Вдруг что-то холодное и быстрое, как удар кнута, упало мне на руку, обнаженную по локоть. Настроенный мистически в этом склепе, под вдохновенные речи старика и под протяжные, печальные звуки звона колоколов,- я вскрикнул и вскочил на ноги в ужасе, от которого едва не потерял сознание. Помню колкий холод, пробежавший по моей коже с ног до головы, и никогда не забуду его; и помню гулкое эхо крика моего, долго раздававшееся в пустынных сводах церкви.

- Это ящерка, ящерка... Ш-ш! Где ты? Ах ты! Иди-ка, иди- ка сюда...говорил старик, роясь в стружках.

- Не бойся, человече, это безвредное божие создание, друг дней моих убогих. Вот ты... а... а... а..! Испугала человека! Нехорошо. Мышь еще навещает одиночество мое... Мышка.

- А вон и братия с богомольцами собирается на всенощное бдение. Заговорит сейчас дом божий, а я, недостойный слуга его, буду, сидя здесь, вкушать сладость моления богу моему.

Через решетку в своде склепа из храма к нам упала широкая полоса мутного света,- упала и вдруг исчезла, точно погашенная сыростью этой могилы, и тотчас же снова явилась, осветив аналой и книгу на нем. Храм наполнился шорохом, и на решетку то и дело наступали ноги молящихся...

Раздался гулкий, переливчатый возглас диакона.

- С миром иди, сыне мой... Благословит тебя господь, отец наш...отпустил меня старец.

На последней ступеньке лестницы уже стоял послушник, подозрительно оглядывая меня.

- Возглас был... тревожный...- робко произнес он...

- Был, был... да... это ничего... С миром идите...

- Владыко дней моих! Пошли мне сил воздать тебе, господи, благодарственное моление мое за жизнь мою, щедрый дар благодати твоея!..раздался сзади меня молитвенный шёпот старого подвижника, благодарившего бога за жизнь в могиле и за отдых в гробу.

...Через полчаса я лежал у опушки монастырского леса в тишине и вечернем сумраке на траве, уже покрытой росой, под шатром из ветвей старого дуба.

Из открытых окон храма, стоявшего в ста шагах от меня, неслось в вечернее небо пение монахов.
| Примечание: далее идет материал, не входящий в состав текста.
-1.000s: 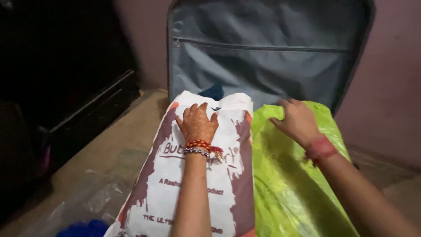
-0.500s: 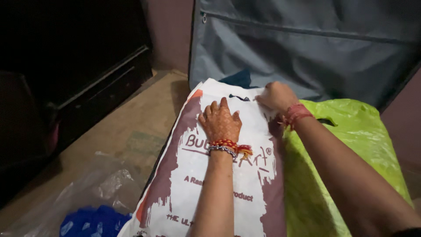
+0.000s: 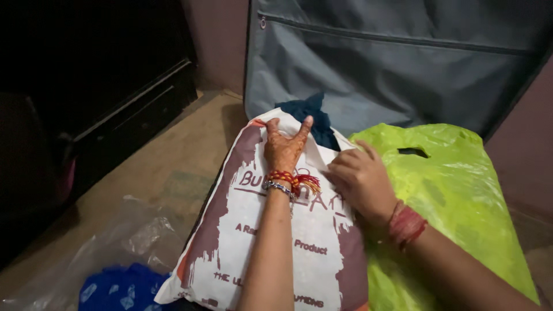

Над самым храмом, высоко в небе, столпилась группа легких облаков, точно слушая молитвы на земле. Было тихо. Лес стоял неподвижно: ни один лист не дрожал над моей головой. На западе вспыхнула и затрепетала вечерняя звезда.

Передо мной в вечернем сумраке всё блестели ясные глаза человека, заживо схоронившего себя, и худое лицо его отчетливо рисовалось мне воображением моим.

Он был там, в земле, под храмом, в котором каждый день многие души, молясь, изнывали под тяжестью грехов своих, и мне казалось, что вся масса их страданий и скорбей падает сквозь отверстия в полу храма в сырой склеп подвижника, падает и давит собою дряхлое тело его. И он молится денно и нощно за этих людей, собирающихся в храме над ним, молится за них богу, господину своему, в силу и благость которого он непоколебимо верует,молится из-под земли и уверен, что молитва его дойдет до небес...

Я всегда ближе к небу, чем он, но зачем же душа моя дальше от господа, чем душа старика, схоронившего тело свое под землей?